Cambi di gestione anomali, evasione fiscale e controlli incrociati: Comune, Prefettura e forze dell’ordine rafforzano la rete di prevenzione.

24 dic 2025
Immagine di repertorio
Immagine di repertorio

Sono 33 gli hotel di Rimini segnalati nel corso dell’ultimo anno dal Comune alle autorità competenti per possibili legami con la criminalità organizzata. Cambi di gestione repentini, subentri sospetti, titolari o addetti già coinvolti in indagini e casi di evasione fiscale totale sono alcuni degli elementi che hanno fatto scattare l’allerta a Palazzo Garampi.

L’attività rientra nel protocollo sulla legalità nelle strutture alberghiere sottoscritto con la Prefettura di Rimini, che prevede l’invio mensile alle forze dell’ordine di dossier dettagliati su passaggi di proprietà, nominativi dei gestori e verbali ricorrenti. Un settore, quello alberghiero, ritenuto particolarmente esposto al rischio di riciclaggio di denaro illecito.

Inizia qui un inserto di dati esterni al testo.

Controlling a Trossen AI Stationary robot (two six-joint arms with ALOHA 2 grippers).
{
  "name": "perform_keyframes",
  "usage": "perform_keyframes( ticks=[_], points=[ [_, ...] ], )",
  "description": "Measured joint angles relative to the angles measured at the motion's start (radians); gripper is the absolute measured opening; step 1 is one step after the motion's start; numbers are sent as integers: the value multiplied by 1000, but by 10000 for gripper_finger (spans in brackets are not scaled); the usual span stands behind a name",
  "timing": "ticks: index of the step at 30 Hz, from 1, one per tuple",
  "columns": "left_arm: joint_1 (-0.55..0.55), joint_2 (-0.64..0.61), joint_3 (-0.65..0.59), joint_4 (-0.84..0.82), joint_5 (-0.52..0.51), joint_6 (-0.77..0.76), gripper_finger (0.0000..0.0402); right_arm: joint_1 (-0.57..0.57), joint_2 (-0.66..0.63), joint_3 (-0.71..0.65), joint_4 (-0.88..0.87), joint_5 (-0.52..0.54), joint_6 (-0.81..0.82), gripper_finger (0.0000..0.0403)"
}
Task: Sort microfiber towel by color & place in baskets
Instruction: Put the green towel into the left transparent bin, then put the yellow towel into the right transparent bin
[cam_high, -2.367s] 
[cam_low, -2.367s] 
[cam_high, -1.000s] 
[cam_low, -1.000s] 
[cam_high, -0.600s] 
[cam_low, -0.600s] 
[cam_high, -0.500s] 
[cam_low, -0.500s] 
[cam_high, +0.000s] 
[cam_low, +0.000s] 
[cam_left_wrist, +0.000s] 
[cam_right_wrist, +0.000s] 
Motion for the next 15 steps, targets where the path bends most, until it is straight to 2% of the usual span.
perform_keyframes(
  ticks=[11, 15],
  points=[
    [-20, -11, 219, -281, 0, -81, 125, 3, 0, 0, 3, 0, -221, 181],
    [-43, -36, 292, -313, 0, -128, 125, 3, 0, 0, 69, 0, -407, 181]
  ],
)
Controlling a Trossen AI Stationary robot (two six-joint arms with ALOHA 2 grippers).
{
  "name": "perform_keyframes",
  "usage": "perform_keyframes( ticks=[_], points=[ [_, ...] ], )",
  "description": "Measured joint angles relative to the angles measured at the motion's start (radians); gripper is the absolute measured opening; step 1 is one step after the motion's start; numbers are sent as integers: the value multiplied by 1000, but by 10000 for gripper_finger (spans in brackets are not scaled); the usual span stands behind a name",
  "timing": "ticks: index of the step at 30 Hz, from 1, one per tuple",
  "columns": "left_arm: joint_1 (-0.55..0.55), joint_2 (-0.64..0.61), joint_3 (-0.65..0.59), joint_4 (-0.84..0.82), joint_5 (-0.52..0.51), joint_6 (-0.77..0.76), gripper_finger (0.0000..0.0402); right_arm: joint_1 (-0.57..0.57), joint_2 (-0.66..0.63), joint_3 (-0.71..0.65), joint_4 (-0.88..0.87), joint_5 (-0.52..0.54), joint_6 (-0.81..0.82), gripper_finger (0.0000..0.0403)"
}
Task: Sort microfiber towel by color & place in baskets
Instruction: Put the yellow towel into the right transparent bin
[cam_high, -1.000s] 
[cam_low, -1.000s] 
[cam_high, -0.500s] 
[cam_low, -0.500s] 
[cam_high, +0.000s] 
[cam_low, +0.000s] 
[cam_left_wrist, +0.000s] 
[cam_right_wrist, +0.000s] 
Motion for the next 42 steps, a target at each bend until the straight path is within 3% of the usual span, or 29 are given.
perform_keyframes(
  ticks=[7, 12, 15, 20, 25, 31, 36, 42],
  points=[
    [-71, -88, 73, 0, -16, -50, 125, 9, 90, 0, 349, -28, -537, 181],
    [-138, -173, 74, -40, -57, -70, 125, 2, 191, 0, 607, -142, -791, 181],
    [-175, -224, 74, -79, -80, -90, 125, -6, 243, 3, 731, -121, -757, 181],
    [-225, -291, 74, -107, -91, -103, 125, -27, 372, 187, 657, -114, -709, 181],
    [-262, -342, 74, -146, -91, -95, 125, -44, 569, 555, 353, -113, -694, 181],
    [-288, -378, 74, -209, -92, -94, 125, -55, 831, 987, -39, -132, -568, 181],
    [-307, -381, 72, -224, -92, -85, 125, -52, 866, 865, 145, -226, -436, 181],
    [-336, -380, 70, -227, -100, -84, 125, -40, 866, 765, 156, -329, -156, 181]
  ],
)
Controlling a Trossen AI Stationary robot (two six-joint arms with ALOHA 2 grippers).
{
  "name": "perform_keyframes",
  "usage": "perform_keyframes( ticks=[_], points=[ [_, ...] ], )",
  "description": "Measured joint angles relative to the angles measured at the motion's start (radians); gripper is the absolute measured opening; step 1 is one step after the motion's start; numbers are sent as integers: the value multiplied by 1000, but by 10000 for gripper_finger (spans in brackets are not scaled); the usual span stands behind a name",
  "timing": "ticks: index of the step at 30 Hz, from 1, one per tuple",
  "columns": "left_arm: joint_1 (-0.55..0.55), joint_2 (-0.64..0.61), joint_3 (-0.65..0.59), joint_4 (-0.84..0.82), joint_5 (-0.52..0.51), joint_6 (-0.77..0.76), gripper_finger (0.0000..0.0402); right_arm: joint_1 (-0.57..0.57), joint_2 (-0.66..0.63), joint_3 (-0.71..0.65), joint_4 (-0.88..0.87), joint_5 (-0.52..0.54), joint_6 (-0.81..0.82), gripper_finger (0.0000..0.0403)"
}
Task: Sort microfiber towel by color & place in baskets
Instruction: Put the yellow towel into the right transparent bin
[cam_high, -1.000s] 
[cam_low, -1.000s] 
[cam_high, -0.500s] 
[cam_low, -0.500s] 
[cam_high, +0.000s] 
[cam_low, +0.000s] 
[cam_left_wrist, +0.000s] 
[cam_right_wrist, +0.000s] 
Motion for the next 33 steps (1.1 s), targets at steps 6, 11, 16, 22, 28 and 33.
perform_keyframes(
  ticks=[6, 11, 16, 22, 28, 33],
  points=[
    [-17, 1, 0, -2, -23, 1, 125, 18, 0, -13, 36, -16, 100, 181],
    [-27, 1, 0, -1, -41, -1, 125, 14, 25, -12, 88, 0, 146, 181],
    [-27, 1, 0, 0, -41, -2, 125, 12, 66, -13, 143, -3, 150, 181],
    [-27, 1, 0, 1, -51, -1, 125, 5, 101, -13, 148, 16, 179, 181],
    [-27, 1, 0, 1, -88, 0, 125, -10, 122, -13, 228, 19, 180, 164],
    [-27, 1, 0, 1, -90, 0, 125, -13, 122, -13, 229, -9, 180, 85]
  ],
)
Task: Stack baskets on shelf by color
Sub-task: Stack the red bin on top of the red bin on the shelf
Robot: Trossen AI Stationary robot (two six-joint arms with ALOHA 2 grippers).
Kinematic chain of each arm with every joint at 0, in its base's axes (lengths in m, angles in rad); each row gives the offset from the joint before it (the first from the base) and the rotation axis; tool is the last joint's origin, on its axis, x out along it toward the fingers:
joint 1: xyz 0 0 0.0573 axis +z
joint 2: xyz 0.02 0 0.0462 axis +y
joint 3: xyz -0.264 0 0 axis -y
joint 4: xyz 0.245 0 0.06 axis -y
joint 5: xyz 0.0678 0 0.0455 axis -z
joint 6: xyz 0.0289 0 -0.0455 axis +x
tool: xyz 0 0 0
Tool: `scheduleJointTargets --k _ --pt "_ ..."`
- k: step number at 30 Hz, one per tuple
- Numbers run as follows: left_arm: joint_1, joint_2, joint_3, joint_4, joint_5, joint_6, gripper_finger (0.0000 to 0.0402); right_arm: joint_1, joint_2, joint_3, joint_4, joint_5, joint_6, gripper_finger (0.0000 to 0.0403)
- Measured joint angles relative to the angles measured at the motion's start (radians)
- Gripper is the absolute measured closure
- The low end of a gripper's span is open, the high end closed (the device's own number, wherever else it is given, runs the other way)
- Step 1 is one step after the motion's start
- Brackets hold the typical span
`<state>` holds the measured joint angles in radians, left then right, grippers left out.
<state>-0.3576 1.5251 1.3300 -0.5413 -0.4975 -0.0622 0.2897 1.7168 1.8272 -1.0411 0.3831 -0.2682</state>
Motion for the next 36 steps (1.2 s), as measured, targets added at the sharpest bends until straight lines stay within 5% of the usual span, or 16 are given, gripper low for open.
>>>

"Nel corso dell’anno abbiamo adottato cinque interdittive antimafia", ha spiegato il prefetto Giuseppina Cassone, sottolineando come i controlli siano costanti e coordinati anche in vista dei futuri appalti legati ai lavori post-alluvione.

Fondamentale anche il lavoro congiunto tra l’ufficio Tributi comunale e la Guardia di Finanza: a settembre è stato trasmesso un rapporto su otto hotel con gestioni riconducibili a evasori totali. Come evidenzia l’assessore Juri Magrini, l’obiettivo è "fornire il quadro più completo possibile per un’azione mirata di prevenzione" e far emergere le situazioni meno trasparenti del tessuto economico locale.